Moon of Alabama Brecht quote
February 27, 2008
Casey and Obama

In the Texas primary debate Obama came out with a story from a captain in Afghanistan. The captain claimed he lacked personal and had to use captured weapon and ammunition because he couldn’t get the stuff he needed through the army logistics. Obama was attacked as telling a lie, but it was confirmed that the captain really told that story.

In a Senate hearing yesterday Gen.Casey testified that the story is indeed plausible:

Gen. George Casey, the Army’s chief of staff, said Tuesday he has no reason to doubt Barack Obama’s recent account by an Army captain that a rifle platoon in Afghanistan didn’t have enough soldiers or weapons. But he questioned the assertion that the shortages prevented the troops from doing their job.

Casey was the commander of U.S. troops in Iraq and did not want more troops there, i.e. he was against the "surge". His main point was that troops did not get enough rest and the army would fall apart.

But here is some interesting detail missing in the reports from yesterday hearings. When the Senate confirmed him for his new job as chief of the army, McCain and Clinton voted against Casey, while Obama voted for him.

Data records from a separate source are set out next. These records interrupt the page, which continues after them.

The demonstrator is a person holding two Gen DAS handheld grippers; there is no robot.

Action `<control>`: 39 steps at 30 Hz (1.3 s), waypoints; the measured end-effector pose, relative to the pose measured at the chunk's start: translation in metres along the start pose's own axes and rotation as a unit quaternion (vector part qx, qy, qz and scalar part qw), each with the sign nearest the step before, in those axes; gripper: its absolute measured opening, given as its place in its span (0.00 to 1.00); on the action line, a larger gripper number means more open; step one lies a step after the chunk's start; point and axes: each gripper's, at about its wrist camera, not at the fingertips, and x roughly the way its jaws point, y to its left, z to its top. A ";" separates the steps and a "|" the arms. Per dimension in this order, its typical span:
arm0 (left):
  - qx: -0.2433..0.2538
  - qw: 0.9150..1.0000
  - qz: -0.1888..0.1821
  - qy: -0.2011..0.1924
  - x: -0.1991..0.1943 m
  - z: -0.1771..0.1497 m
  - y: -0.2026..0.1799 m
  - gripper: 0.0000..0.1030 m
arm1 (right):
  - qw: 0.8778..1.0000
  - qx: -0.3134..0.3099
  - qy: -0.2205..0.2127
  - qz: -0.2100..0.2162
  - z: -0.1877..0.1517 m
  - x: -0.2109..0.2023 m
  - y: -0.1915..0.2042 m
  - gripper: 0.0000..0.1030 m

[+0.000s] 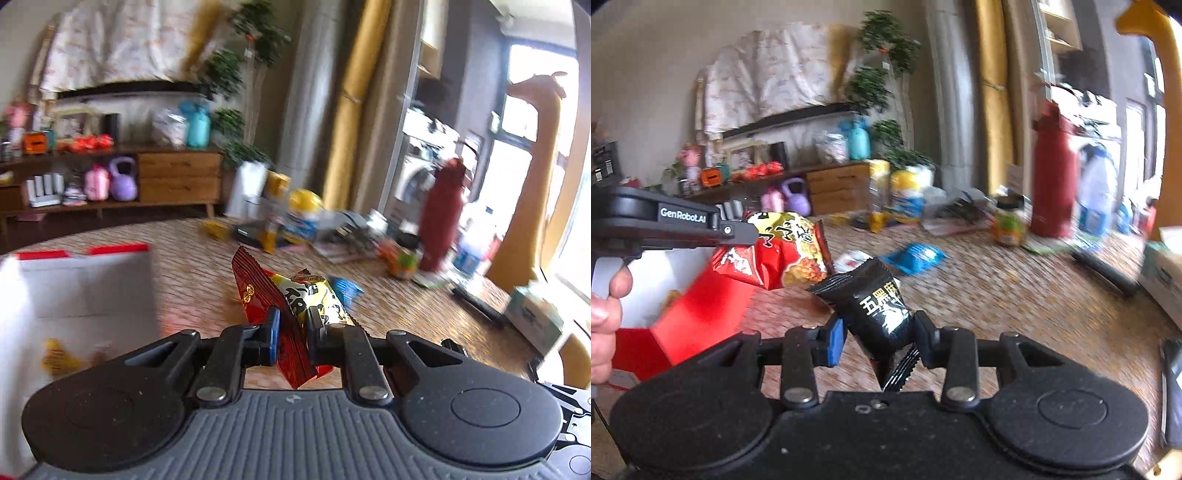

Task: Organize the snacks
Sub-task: 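Lift both held packets and carry them over the cardboard box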

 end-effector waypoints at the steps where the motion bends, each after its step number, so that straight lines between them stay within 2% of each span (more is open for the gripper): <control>1: -0.005 1.000 0.009 -0.007 -0.008 0.002 0.008 0.14 | 1.000 -0.007 -0.005 0.008 0.004 0.001 0.008 0.36; 10: -0.041 0.994 0.093 -0.048 -0.062 0.010 0.072 0.14 | 0.992 -0.069 -0.044 0.096 0.035 0.006 0.080 0.36; 18: -0.068 0.985 0.153 -0.037 -0.069 0.004 0.124 0.14 | 0.982 -0.098 -0.035 0.158 0.051 0.021 0.130 0.36; 21: -0.078 0.983 0.162 -0.023 -0.063 0.002 0.141 0.14 | 0.979 -0.097 -0.017 0.176 0.060 0.039 0.143 0.36; 30: -0.071 0.981 0.180 0.012 -0.034 0.008 0.170 0.14 | 0.973 -0.124 0.054 0.185 0.074 0.097 0.184 0.35; 34: -0.061 0.979 0.194 0.030 -0.017 0.013 0.181 0.14 | 0.969 -0.143 0.099 0.174 0.078 0.123 0.205 0.36; 39: -0.056 0.978 0.197 0.051 0.002 0.017 0.188 0.14 | 0.963 -0.168 0.133 0.163 0.073 0.142 0.224 0.36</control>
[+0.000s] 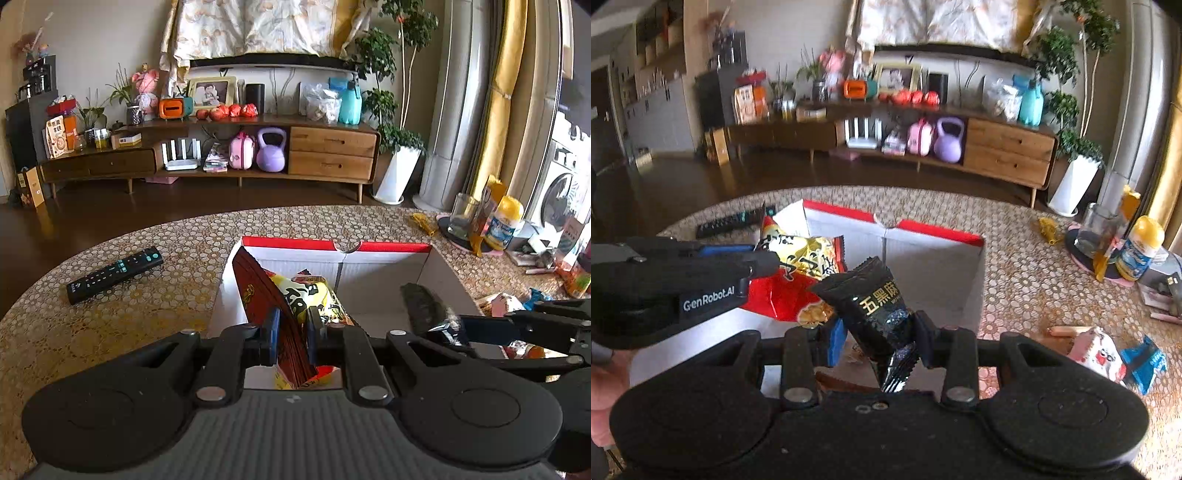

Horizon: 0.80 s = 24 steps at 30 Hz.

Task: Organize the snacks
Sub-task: 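Lift both held packets and carry them over the cardboard box, then lower both packets into the box and open both tools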

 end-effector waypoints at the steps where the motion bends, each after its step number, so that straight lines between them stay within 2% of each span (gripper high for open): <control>1: 0.002 1.000 -0.001 0.004 0.004 0.000 0.000 0.14 | 1.000 -0.001 0.009 0.000 0.000 0.005 0.000 0.36; 9: 0.007 1.000 -0.002 0.020 0.019 -0.004 -0.002 0.14 | 0.999 0.008 0.039 -0.002 -0.002 0.026 0.002 0.36; 24: 0.004 0.999 0.011 0.034 0.024 -0.004 -0.004 0.15 | 1.000 0.020 0.021 -0.007 0.004 0.017 -0.004 0.40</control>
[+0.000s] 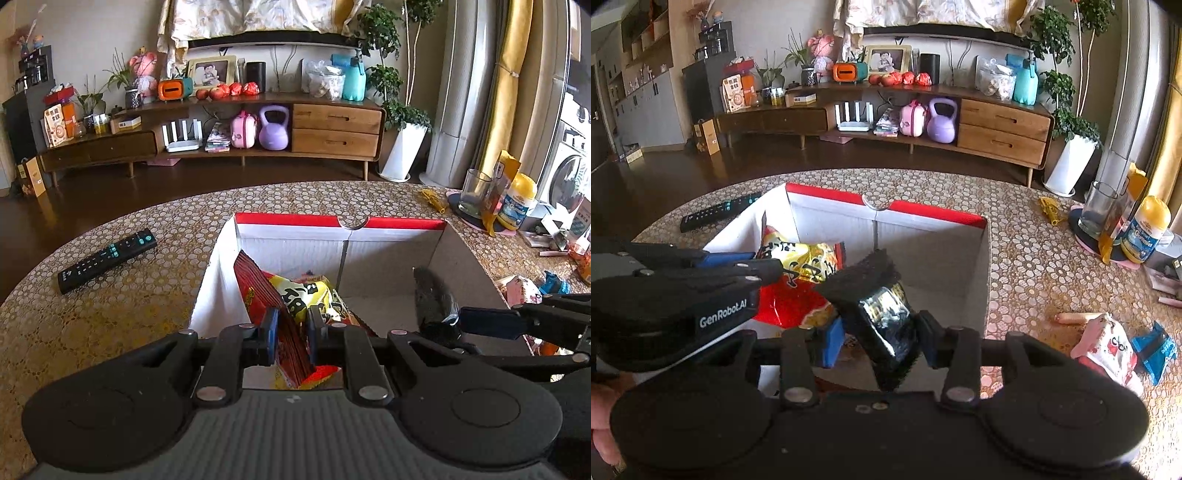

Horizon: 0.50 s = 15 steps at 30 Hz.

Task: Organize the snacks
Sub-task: 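Lower both packets into the box and open both tools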

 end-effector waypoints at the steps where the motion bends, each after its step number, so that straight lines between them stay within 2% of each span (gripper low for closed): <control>1: 0.001 1.000 0.001 0.001 -0.001 0.000 -0.001 0.16 | 1.000 0.002 -0.003 -0.001 0.000 -0.002 0.000 0.41; 3: 0.003 1.000 0.008 0.003 -0.001 0.001 -0.002 0.17 | 1.000 0.006 -0.012 -0.001 0.001 -0.008 -0.002 0.46; 8: 0.002 1.000 0.007 -0.010 -0.013 0.004 -0.002 0.19 | 0.999 0.012 -0.043 -0.003 0.002 -0.028 -0.005 0.47; 11: 0.001 1.000 0.013 -0.016 -0.018 0.005 -0.003 0.31 | 0.997 0.031 -0.066 -0.002 -0.001 -0.045 -0.013 0.48; 12: -0.002 1.000 0.010 -0.020 -0.022 0.005 -0.003 0.39 | 0.997 0.036 -0.072 -0.003 -0.003 -0.050 -0.016 0.48; 13: -0.006 1.000 0.008 -0.023 -0.025 0.005 -0.003 0.52 | 0.996 0.044 -0.079 -0.005 -0.006 -0.056 -0.019 0.48; 15: -0.014 0.999 0.002 -0.037 -0.034 0.004 -0.003 0.60 | 0.994 0.056 -0.088 -0.010 -0.014 -0.067 -0.027 0.48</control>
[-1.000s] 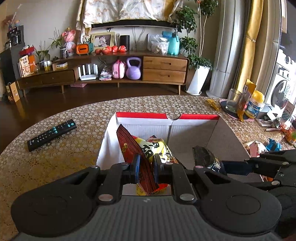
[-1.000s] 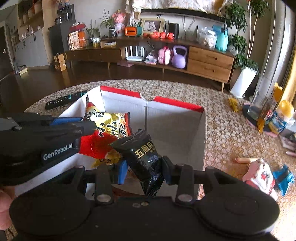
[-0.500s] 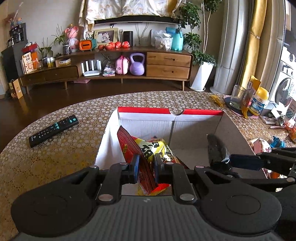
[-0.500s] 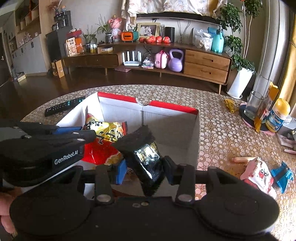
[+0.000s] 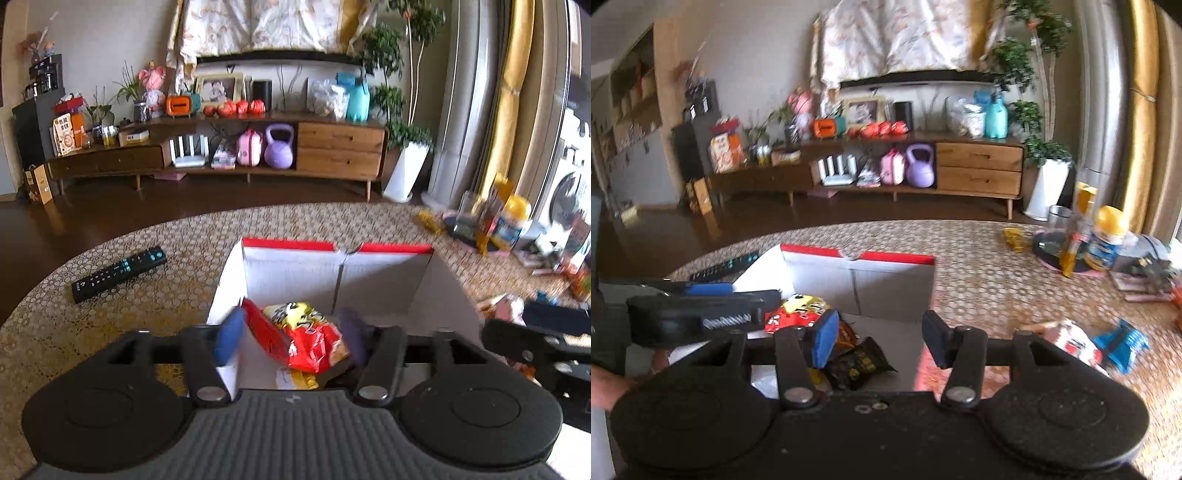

What does this do the horserace? I don’t know. But support of the anti-surge military fraction for Obama is an interesting detail which should be mentioned.

Comments

I have the vague impression that re. foreign policy there is a divide between the neo-cons and their affiliates (such as Hill and her ‘experience’) and Obama, other Dem-Reps (plus the ‘anti-war’ public), internationalists, that is settling down, jelling and hardening, with capital, finance aka Wall St, and big biz, the old guard from all over the pol. spectrum, on the Obama side (short-hand, Obama being merely a manifestation of these attitudes.)
In public, the discourse is about ‘good’ and ‘bad’ wars, the boon, boost or necessity of allies (see for ex. Kerry, NATOs role, etc.), the superiority of diplomacy and negotiated solutions, the recovering of the US image, soft power vs. hard power, and so on, nostalgia.
The crippling costs of the Iraq war are directly related to the recession, by for ex. Edwards and his wife village voice
The burgeoning of mild and measured anti-Israel discourse, be it framed in anti-Zionist, anti-Likud, anti-racist, pro-Palestinian, or US supremacist voices, also from the ‘true, sincere’ helpers of, believers in, jews/a jewish state/israel, seems to be based on the underlying idea of ‘no more wars for/with Israel’ as past efforts haven’t been, well, useful, in any way, and very expensive to boot.
(Israel has demonstrated it is weak, duplicitous, confused, and cannot ever conquer any oil fields, even with the backing of the first military power in the world. IMHO.)
Afghanistan is a ‘good’ war and worth being pursued properly if one ticks some of the check boxes for ‘good wars.’ (see Obama.) Perhaps it is just retrenching, re-scaling, war is necessary, but lets have a little less of it. Maybe there is more to it. Convincing geo-strategic arguments are hard to find, or by now old history (see pipelines, etc.)
In public, the myth of fighting Al-Q where it actually resides, and finally annihilating Binny’s associates, followers, that is in Afgh. and Pakistan, not in Iraq, as the Al-Q+Iraq meme seems to have died, is forced down the public’s throat.
All this is also tied to Kosovo, now Kosova, but this is long enough.
my take on this day at end of feb, vague as i said.